'''

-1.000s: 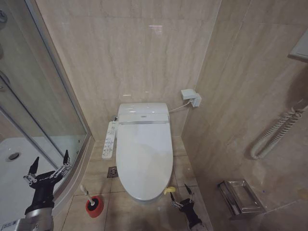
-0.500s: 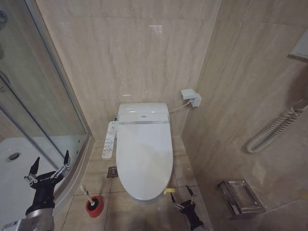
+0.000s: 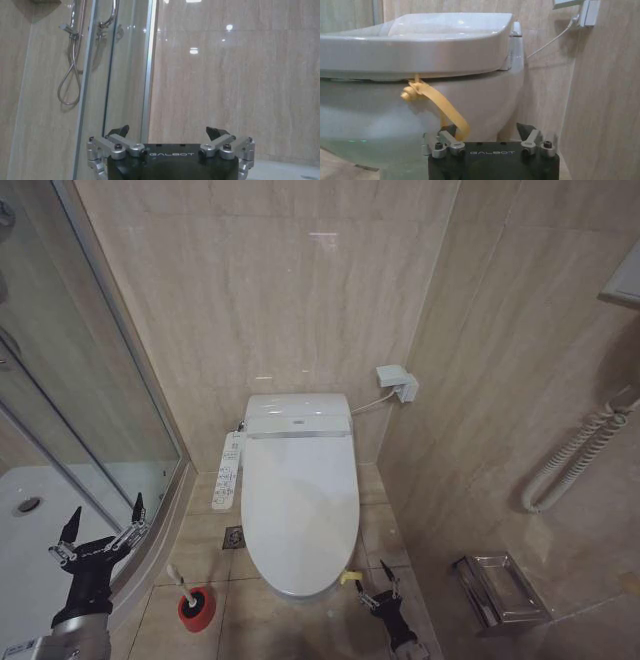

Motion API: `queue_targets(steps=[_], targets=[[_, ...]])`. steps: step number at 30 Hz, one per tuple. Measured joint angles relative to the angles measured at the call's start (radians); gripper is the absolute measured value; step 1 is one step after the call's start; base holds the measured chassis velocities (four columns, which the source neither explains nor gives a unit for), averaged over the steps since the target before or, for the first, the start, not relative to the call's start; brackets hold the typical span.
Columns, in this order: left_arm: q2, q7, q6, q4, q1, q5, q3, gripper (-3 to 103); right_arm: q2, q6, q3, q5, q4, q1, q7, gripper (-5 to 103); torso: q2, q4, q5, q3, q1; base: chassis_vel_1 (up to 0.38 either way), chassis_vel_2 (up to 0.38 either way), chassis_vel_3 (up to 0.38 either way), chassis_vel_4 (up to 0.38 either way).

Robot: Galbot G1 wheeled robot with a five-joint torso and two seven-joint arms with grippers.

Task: Open the toilet lid, clean the toilet bowl with a toilet brush, close the toilet lid, and flush.

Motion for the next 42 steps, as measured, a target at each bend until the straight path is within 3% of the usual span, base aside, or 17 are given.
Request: queue_targets(steps=[5,6,13,14,20,21,29,35,42], targets=[[0.0,0.0,-0.001,0.005,-0.002,-0.001,-0.002,100,0.01,0.006,-0.014,0.008,0.019,-0.018,-0.016,84,0.0,-0.0001,0.0,0.0,0.0,0.0,0.0,0.0,0.0],[0.0,0.0,-0.002,0.006,-0.003,-0.001,-0.002,100,0.01,0.007,-0.016,0.01,0.025,-0.021,-0.02,57,0.0,-0.0001,0.0,0.0,0.0,0.0,0.0,0.0,0.0],[-0.003,0.0,-0.002,0.015,-0.009,0.001,0.004,100,0.008,0.013,-0.022,0.033,0.08,-0.053,-0.039,57,0.0,0.0,0.0,0.0,0.0,0.0,0.0,0.0,0.0],[-0.005,0.0,-0.002,0.016,-0.01,0.001,0.006,100,0.006,0.013,-0.024,0.037,0.094,-0.063,-0.041,30,0.0,-0.0001,0.0,0.0,0.0,0.0,0.0,0.0,0.0],[-0.007,0.0,-0.002,0.017,-0.014,0.003,0.011,100,0.0,0.018,-0.026,0.055,0.155,-0.104,-0.045,30,0.0,-0.0001,0.0001,0.0,0.0,0.0,0.0,0.0,0.0],[-0.007,0.0,-0.002,0.017,-0.016,0.002,0.01,100,-0.001,0.02,-0.027,0.061,0.173,-0.118,-0.045,3,0.0,0.0,0.0,0.0,0.0,0.0,0.0,0.0,0.0],[0.015,-0.009,-0.003,0.033,-0.038,-0.046,-0.056,100,0.0,0.029,-0.025,0.113,0.306,-0.216,-0.028,1,0.0,0.0001,0.0002,0.0,0.0,0.0,0.0,0.0,0.0],[0.035,-0.012,-0.001,0.047,-0.05,-0.088,-0.115,100,-0.005,0.077,-0.004,0.124,0.434,-0.284,-0.029,1,0.0,-0.0001,0.0001,0.0,0.0,0.0,0.0,0.0,0.0],[0.046,-0.012,0.001,0.076,-0.067,-0.098,-0.134,100,-0.027,0.067,-0.005,0.164,0.605,-0.33,-0.011,1,0.0,0.0,0.0,0.0,0.0,0.0,0.0,0.0,0.0]])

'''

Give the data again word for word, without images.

ANSWER TO THIS TASK -
-1.000s: 
-0.500s: 
+0.000s: 

Motion API: `queue_targets(steps=[_], targets=[[_, ...]])`. steps: step number at 30 Hz, one per tuple. Measured joint angles relative to the angles measured at the call's start (radians); gripper is the absolute measured value; step 1 is one step after the call's start; base holds the measured chassis velocities (four columns, which the source neither explains nor gives a unit for), averaged over the steps since the target before or, for the first, the start, not relative to the call's start; brackets hold the typical span.
Columns, in this order: left_arm: q2, q7, q6, q4, q1, q5, q3, gripper (-3 to 103); right_arm: q2, q6, q3, q5, q4, q1, q7, gripper (-5 to 103); torso: q2, q4, q5, q3, q1; base: chassis_vel_1 (up to 0.38 either way), chassis_vel_2 (up to 0.38 either way), chassis_vel_3 (up to 0.38 either way), chassis_vel_4 (up to 0.38 either way).

Robot: Galbot G1 wheeled robot with a five-joint torso and two seven-joint arms with grippers.

Task: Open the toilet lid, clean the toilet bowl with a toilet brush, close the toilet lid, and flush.

Motion for the next 42 steps, as measured, a target at each bend until the straight path is within 3% of the usual span, base aside, or 17 are given.
Request: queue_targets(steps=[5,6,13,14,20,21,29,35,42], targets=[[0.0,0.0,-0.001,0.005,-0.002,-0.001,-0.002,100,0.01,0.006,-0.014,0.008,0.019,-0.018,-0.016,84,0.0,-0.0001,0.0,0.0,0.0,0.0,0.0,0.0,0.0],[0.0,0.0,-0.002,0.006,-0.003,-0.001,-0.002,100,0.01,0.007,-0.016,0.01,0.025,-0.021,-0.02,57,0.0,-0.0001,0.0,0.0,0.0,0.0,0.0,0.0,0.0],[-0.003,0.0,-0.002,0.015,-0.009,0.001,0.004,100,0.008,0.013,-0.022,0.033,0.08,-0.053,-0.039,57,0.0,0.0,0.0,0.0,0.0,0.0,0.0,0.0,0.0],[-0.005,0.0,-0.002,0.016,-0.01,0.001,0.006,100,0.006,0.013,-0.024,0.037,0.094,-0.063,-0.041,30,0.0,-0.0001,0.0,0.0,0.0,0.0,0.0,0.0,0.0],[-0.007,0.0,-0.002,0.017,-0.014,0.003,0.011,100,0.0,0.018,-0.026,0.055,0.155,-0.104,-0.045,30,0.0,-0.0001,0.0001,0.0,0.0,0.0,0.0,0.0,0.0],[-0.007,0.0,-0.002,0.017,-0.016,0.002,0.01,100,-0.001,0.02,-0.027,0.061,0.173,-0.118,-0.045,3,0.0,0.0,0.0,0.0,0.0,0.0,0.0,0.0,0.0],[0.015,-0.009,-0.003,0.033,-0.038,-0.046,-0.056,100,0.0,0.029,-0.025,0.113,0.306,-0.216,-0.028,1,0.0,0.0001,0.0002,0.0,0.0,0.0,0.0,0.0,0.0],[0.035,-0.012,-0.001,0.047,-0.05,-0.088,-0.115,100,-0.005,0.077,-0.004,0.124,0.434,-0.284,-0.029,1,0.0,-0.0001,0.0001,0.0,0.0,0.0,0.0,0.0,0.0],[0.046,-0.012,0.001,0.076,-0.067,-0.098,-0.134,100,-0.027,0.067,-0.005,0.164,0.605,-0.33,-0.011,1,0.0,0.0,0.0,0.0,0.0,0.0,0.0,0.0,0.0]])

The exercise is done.